1 Mar. Exodus 2:1-10

1 Mar. Moses is rescued by the pharaoh’s daughter

“Now a man from the family of Levi married a woman who was also from the family of Levi [one of Jacob’s sons]. She became pregnant and gave birth to a son.”

"When she saw how wonderful the baby was, she hid him for three months. But after three months she was not able to hide the baby any longer, so she got a basket and covered it with tar so that it would float. She put the baby in the basket.”

“Then she put the basket among the tall stalks of grass at the edge of the Nile River. The baby’s sister stood a short distance away to see what would happen to him.”

“Then the daughter of the king of Egypt came to the river to take a bath. And her servant girls were walking beside the river. When she saw the basket in the tall grass, she sent her slave girl to get it.”

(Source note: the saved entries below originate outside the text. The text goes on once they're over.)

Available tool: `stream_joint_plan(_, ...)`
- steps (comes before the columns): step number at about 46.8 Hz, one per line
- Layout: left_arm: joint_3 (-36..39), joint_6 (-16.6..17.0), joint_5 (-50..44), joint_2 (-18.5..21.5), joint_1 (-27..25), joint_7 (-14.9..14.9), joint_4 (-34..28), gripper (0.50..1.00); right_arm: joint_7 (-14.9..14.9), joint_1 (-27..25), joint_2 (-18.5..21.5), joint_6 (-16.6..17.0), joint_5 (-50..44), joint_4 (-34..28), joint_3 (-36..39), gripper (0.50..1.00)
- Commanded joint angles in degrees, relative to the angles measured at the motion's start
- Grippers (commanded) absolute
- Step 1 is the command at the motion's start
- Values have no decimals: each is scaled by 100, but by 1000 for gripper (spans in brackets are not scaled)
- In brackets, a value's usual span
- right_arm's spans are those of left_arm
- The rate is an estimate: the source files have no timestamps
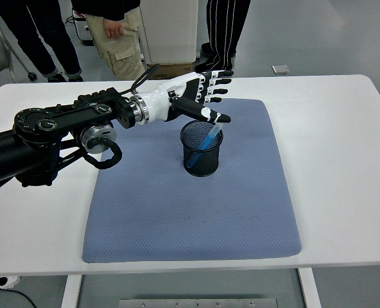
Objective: Left hand places marker in pen holder
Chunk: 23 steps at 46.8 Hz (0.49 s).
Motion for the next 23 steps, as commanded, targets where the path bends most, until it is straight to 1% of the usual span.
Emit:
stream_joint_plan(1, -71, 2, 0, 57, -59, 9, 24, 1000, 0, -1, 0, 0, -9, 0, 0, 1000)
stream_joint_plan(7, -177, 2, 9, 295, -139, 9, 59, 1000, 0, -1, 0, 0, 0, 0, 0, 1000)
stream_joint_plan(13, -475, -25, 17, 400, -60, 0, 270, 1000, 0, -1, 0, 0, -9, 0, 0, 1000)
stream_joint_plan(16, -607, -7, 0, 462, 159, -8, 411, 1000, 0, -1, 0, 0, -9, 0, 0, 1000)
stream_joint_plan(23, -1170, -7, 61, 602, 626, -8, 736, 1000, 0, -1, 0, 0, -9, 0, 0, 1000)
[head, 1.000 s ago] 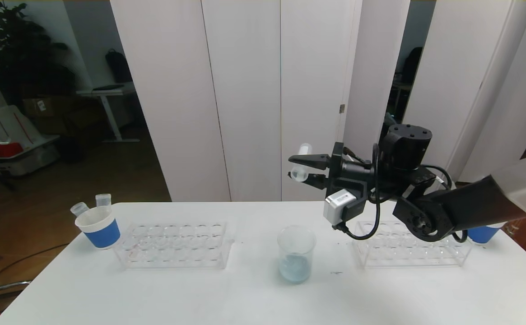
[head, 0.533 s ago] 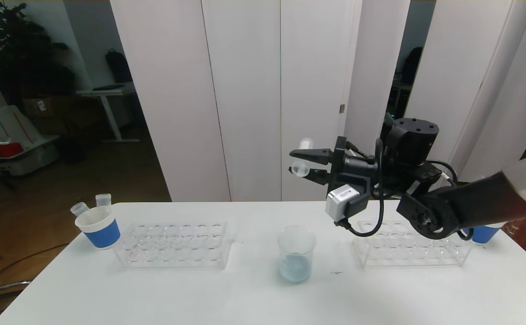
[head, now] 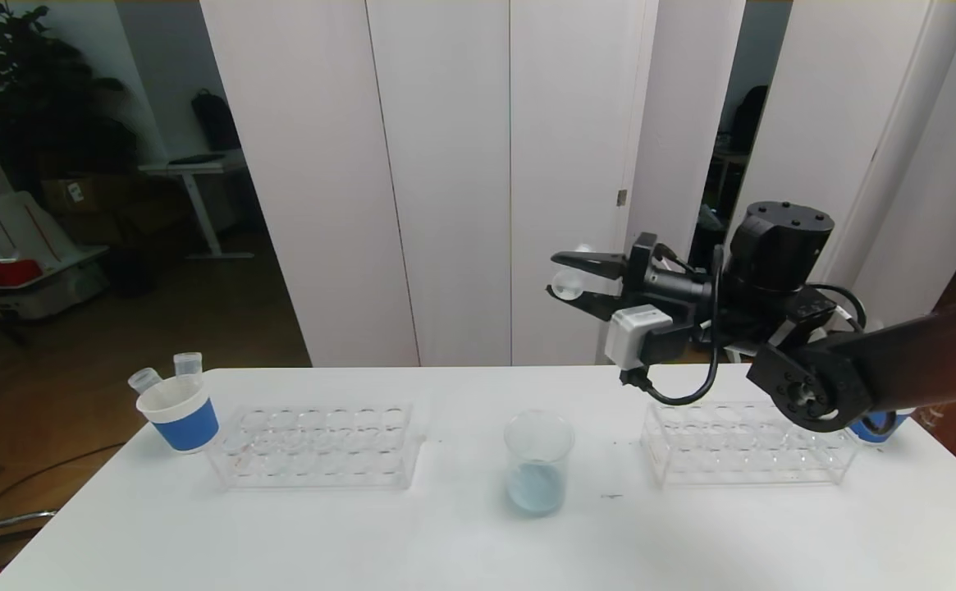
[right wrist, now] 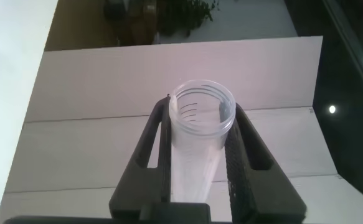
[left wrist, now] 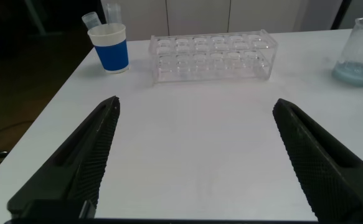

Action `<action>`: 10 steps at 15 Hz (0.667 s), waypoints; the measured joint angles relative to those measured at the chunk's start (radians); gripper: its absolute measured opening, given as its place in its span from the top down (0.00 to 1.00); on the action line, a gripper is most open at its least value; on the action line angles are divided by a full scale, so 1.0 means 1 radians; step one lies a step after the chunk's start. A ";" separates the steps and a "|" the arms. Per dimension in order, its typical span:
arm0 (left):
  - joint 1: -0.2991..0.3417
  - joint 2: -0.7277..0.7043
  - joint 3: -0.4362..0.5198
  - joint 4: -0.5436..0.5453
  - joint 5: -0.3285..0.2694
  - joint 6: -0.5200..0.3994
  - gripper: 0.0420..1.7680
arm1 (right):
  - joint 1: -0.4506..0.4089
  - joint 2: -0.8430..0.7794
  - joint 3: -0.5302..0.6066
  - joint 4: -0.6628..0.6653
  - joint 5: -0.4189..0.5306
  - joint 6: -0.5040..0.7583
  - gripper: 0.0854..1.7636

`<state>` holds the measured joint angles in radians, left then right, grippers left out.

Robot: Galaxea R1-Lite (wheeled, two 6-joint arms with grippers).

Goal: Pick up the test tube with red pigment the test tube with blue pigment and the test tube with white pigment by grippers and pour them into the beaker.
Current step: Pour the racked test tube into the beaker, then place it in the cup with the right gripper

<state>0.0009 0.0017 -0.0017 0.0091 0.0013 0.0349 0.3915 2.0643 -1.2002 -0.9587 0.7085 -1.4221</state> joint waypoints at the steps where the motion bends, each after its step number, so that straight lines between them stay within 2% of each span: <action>1: 0.000 0.000 0.000 0.000 0.000 0.000 0.01 | -0.004 -0.010 0.019 -0.001 -0.033 0.045 0.71; 4: 0.000 0.000 0.000 0.000 0.000 0.000 0.01 | -0.011 -0.050 0.097 -0.035 -0.164 0.244 0.71; 8: 0.000 0.000 0.000 0.000 0.000 0.000 0.01 | -0.008 -0.073 0.171 -0.191 -0.360 0.636 0.71; 10: 0.000 0.000 0.000 0.000 0.000 0.000 0.01 | -0.003 -0.075 0.206 -0.230 -0.437 0.777 0.71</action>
<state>0.0013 0.0017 -0.0017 0.0091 0.0013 0.0351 0.3887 1.9891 -0.9938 -1.1887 0.2717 -0.6447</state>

“The king’s daughter opened the basket and saw the baby boy. He was crying, so she felt sorry for him and said, ‘This is one of the Hebrew babies.’”

“Then the baby’s sister asked the king’s daughter, ‘Would you like me to go and find a Hebrew woman to nurse the baby for you?’ The king’s daughter said, ‘Go!’ So the girl went and got the baby’s own mother.”

“The king’s daughter said to the woman, ‘Take this baby and nurse him for me, and I will pay you.’ So the woman took the baby and nursed him.”

“When the child grew older, the woman took him to the king’s daughter, and she adopted the baby as her own son. The king’s daughter named him Moses, because she had pulled him out of the water.”

          (Exodus 2:1-10)

 


 

In c.1528BC a Hebrew baby boy was floated in the shallows of the River Nile by his mother in an attempt to disobey the king’s command to kill the child and to save his life.

He was placed in a basket of reeds, covered with tar, and his sister Miriam was sent to keep watch at a discrete distance. Miriam may well have known the fabled story of Sargon, King of Akkadia, who had also been conceived secretly and saved from death by being floated in an ‘ark’ made of bulrushes waterproofed with pitch.

The baby was discovered by the pharaoh’s wife, daughter of the previous pharaoh, who later adopted the baby boy and brought him up in the Egyptian court. The Bible calls him 'Moses' (Hebrew ‘Moshe’, meaning ‘drawn out of the water’) - a shorter form of his Egyptian name ‘Hapimose’ meaning ‘offspring of the floods’.

Prince Moses was raised in the pharaoh's household - probably that of Pharaoh Khaneferre Sobekhotep IV (c.1532-1508BC) at the royal palace in Avaris (Raamses).

As part of his royal training, he learnt to read Egyptian hieroglyphs and Akkadian cuneiform. He studied the Babylonian Law Code recently established by Hammurabi, King of Babylon, and was trained to lead the pharaoh’s armies. According to the Jewish historian Josephus, Prince Moses also saw active service defeating the Kushites who invaded from the south in c.1510BC.

The photo shows a bridge on the River Nile near Luxor.